*** EXERCISE DATA ***
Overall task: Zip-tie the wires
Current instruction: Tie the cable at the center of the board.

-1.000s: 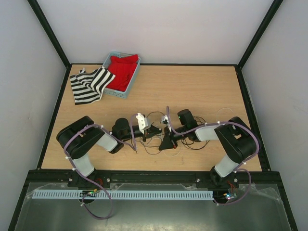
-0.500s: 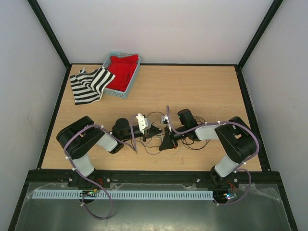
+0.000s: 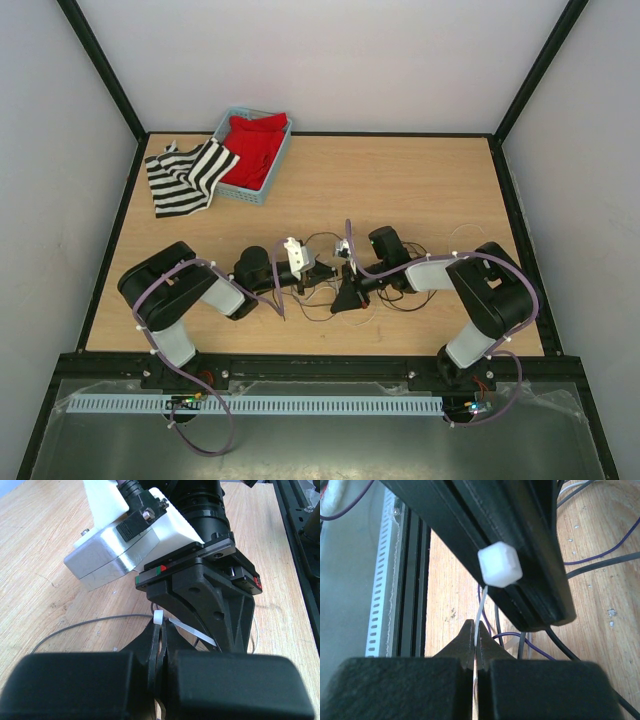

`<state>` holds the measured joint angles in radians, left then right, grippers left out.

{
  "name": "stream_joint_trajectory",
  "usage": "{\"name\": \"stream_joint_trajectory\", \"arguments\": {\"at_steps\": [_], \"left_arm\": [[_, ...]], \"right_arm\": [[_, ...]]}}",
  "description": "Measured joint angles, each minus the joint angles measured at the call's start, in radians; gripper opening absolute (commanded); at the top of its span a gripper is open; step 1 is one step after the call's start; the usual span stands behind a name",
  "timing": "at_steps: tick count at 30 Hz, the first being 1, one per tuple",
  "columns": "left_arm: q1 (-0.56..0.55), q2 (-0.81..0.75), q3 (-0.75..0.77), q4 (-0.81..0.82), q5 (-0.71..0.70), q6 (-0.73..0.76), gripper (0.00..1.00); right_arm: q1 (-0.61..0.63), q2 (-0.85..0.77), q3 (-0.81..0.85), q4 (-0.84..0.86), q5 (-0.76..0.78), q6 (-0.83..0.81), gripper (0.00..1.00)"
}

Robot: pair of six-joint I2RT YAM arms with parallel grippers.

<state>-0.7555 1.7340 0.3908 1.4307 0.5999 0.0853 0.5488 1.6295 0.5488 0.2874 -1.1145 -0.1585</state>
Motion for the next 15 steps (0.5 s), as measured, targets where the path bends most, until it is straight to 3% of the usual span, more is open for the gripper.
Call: {"name": "stream_joint_trajectory", "arguments": {"at_steps": [15], "left_arm": [[-0.005,0.000,-0.001,0.000,-0.022,0.014,0.00]], "right_arm": [[0.000,0.000,0.000,-0.002,-0.001,-0.004,0.00]]}}
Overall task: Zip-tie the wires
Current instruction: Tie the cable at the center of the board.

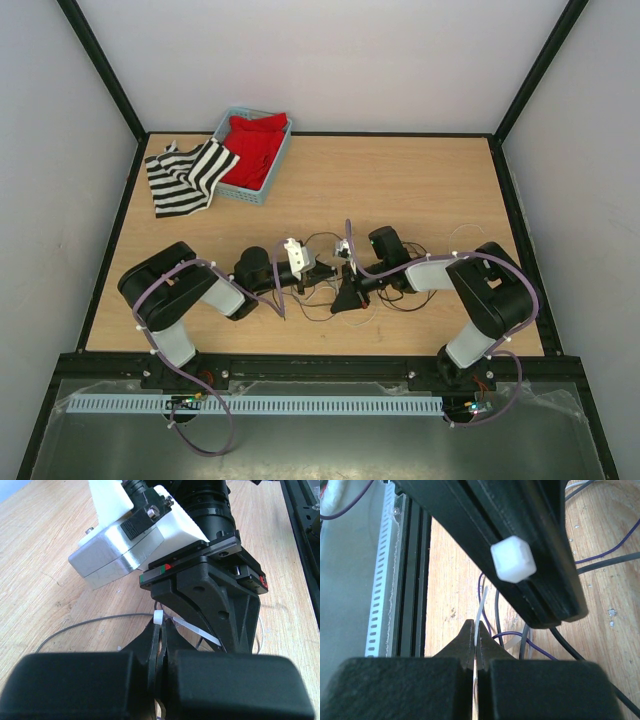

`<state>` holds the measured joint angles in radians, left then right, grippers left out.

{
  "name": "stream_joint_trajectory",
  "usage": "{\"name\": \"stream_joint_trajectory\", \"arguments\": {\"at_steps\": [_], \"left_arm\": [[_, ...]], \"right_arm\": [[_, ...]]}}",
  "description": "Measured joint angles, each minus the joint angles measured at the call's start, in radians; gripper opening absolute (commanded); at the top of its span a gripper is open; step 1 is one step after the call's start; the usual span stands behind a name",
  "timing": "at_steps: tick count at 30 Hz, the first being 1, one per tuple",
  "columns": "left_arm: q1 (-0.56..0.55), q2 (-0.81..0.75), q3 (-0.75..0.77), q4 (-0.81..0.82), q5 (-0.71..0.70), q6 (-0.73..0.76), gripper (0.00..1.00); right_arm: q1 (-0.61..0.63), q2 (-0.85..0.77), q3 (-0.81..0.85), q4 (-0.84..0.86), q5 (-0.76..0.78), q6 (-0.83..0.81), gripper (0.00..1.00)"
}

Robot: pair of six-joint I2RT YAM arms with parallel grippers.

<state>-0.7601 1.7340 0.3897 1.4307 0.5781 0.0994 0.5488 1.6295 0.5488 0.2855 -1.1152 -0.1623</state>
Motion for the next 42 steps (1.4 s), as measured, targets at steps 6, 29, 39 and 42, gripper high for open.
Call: {"name": "stream_joint_trajectory", "arguments": {"at_steps": [6,29,39,42], "left_arm": [[-0.002,0.002,-0.004,0.000,-0.004,0.005,0.00],[-0.025,0.002,-0.016,0.000,-0.015,0.051,0.00],[-0.027,0.002,-0.018,0.000,-0.037,0.065,0.00],[-0.027,0.002,-0.021,0.000,-0.044,0.069,0.00]], "right_arm": [[0.000,-0.001,0.000,-0.001,0.000,-0.003,0.00],[0.000,-0.001,0.016,-0.013,-0.008,-0.002,0.00],[0.000,0.000,0.016,-0.015,-0.012,-0.002,0.00],[0.000,0.000,0.016,-0.016,-0.016,-0.003,0.00]]}}
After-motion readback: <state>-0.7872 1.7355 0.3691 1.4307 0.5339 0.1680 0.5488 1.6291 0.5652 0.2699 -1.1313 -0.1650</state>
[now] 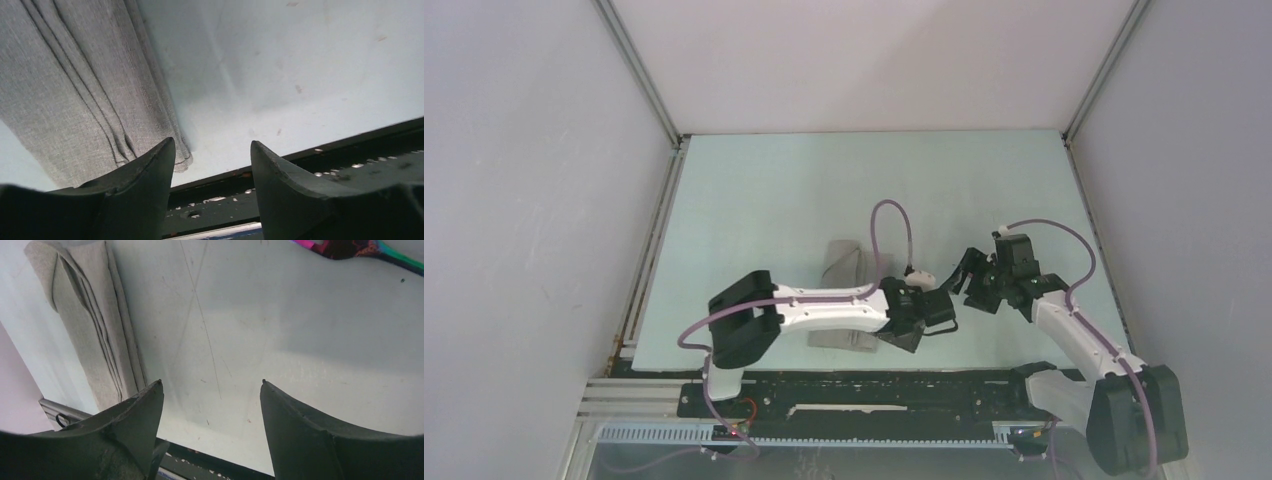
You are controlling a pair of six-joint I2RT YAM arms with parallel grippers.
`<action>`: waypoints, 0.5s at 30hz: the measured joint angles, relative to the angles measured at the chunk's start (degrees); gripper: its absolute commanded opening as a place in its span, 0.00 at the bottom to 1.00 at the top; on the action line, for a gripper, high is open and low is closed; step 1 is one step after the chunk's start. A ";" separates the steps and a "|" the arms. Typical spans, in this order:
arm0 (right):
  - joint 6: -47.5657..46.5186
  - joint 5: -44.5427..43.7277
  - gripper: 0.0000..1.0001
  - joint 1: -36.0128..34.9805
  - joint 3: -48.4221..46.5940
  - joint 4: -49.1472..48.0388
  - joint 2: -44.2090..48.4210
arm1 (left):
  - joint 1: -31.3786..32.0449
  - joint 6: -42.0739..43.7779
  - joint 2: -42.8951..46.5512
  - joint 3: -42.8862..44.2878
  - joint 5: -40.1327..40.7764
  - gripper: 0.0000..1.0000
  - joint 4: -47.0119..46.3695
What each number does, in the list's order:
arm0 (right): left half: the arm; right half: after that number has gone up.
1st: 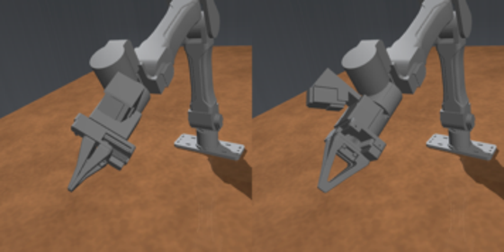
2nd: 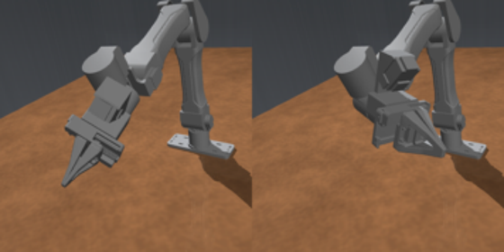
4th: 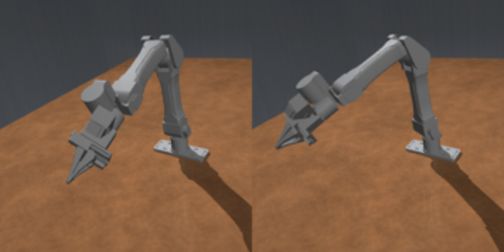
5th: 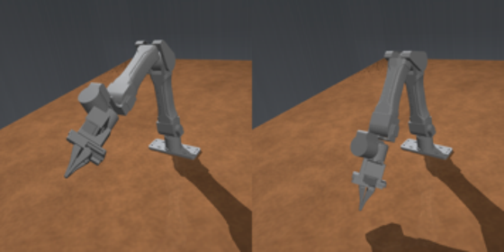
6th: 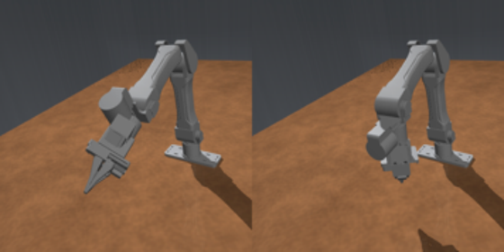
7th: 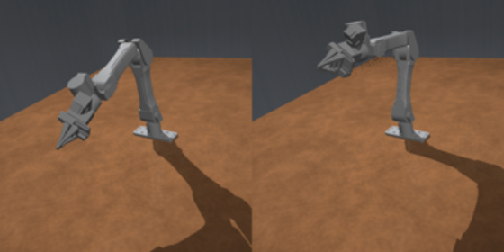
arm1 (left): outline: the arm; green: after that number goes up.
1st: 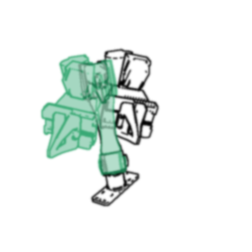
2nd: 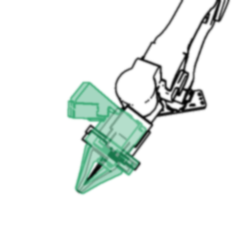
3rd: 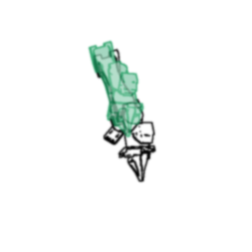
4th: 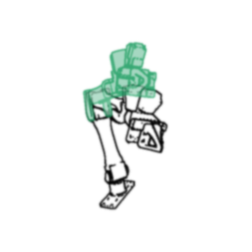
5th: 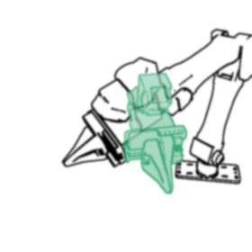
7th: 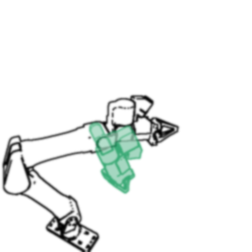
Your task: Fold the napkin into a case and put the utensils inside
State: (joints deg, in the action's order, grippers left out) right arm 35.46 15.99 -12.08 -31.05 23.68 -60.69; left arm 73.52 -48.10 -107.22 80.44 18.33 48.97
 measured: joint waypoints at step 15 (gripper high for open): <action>-1.16 4.57 0.78 0.28 2.64 -1.05 -1.16 | 1.05 -2.03 -7.37 1.51 3.37 0.52 8.94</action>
State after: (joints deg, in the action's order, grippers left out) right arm 34.30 20.56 -11.79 -28.40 22.63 -61.84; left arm 74.56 -50.13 -114.59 81.95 21.69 57.91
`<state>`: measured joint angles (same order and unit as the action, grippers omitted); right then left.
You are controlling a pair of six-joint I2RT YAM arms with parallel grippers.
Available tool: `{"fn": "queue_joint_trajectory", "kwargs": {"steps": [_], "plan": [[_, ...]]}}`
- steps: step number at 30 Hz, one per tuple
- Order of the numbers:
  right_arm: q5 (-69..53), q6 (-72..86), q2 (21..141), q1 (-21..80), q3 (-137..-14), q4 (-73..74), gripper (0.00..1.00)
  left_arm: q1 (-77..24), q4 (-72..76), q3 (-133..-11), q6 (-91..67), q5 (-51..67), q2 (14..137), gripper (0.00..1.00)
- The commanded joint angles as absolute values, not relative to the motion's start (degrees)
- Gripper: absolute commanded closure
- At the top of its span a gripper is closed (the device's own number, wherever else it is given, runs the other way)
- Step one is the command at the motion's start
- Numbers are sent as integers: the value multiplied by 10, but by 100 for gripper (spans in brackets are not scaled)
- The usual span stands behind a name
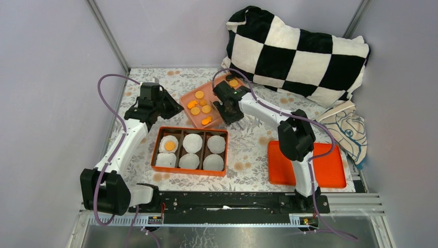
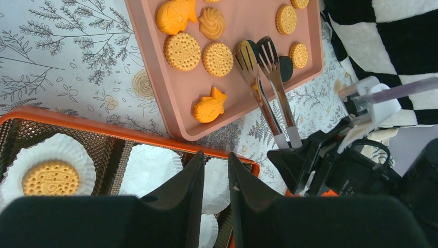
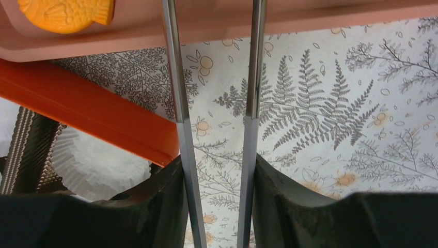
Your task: Pack the cookies
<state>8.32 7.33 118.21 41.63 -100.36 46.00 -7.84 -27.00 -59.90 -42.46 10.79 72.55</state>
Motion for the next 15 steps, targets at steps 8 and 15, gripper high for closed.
{"fn": "queue_joint_trajectory", "kwargs": {"steps": [8,15], "plan": [[79,72,1159,415,-1032,476,86,-75,-256,-597,-406,117,726,72],[54,82,996,456,-963,447,91,-62,-285,-632,-402,85,731,72]]}}
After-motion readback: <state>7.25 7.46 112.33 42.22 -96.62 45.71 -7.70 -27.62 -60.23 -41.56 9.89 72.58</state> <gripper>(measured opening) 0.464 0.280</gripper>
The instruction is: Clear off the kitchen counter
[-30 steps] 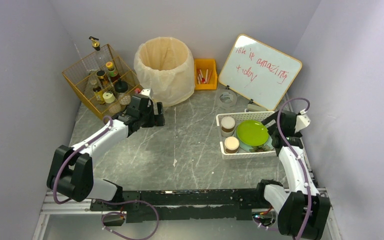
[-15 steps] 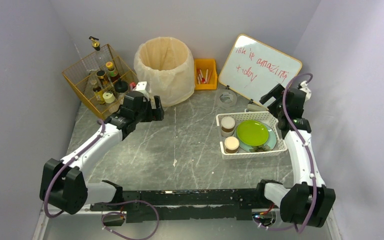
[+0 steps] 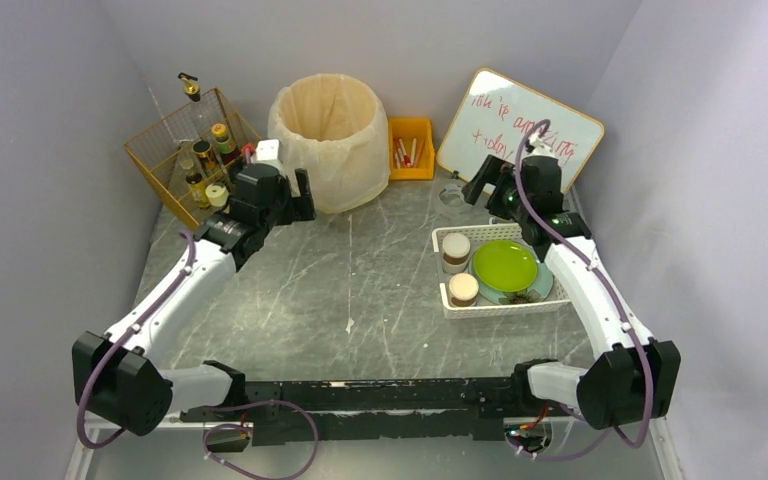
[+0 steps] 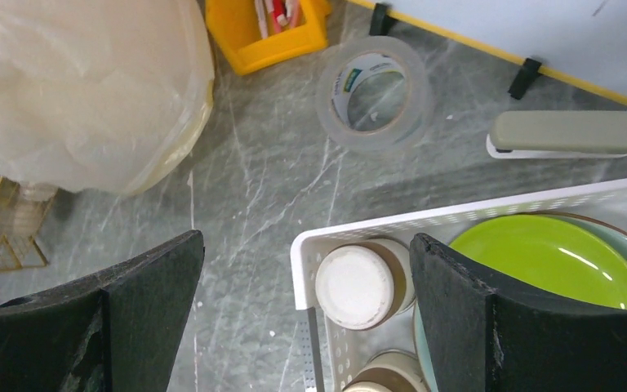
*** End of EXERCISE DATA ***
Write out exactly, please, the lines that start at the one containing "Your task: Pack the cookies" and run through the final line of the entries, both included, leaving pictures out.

WRITTEN SOLUTION »
Your task: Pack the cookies
<state>8.32 7.33 118.21 41.63 -100.36 46.00 -7.84 -27.00 -59.90 -42.46 10.79 72.55</state>
Motion for the next 15 steps, targets at steps 8 and 15, gripper high for closed.
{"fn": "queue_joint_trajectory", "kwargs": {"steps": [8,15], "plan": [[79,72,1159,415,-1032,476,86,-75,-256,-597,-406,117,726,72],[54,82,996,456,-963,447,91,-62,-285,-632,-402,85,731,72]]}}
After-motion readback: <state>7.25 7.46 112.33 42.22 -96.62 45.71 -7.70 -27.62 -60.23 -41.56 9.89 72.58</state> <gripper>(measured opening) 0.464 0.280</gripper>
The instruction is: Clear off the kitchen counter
[-30 steps] 
[-15 steps] 
[+0 steps] 
[+0 steps] 

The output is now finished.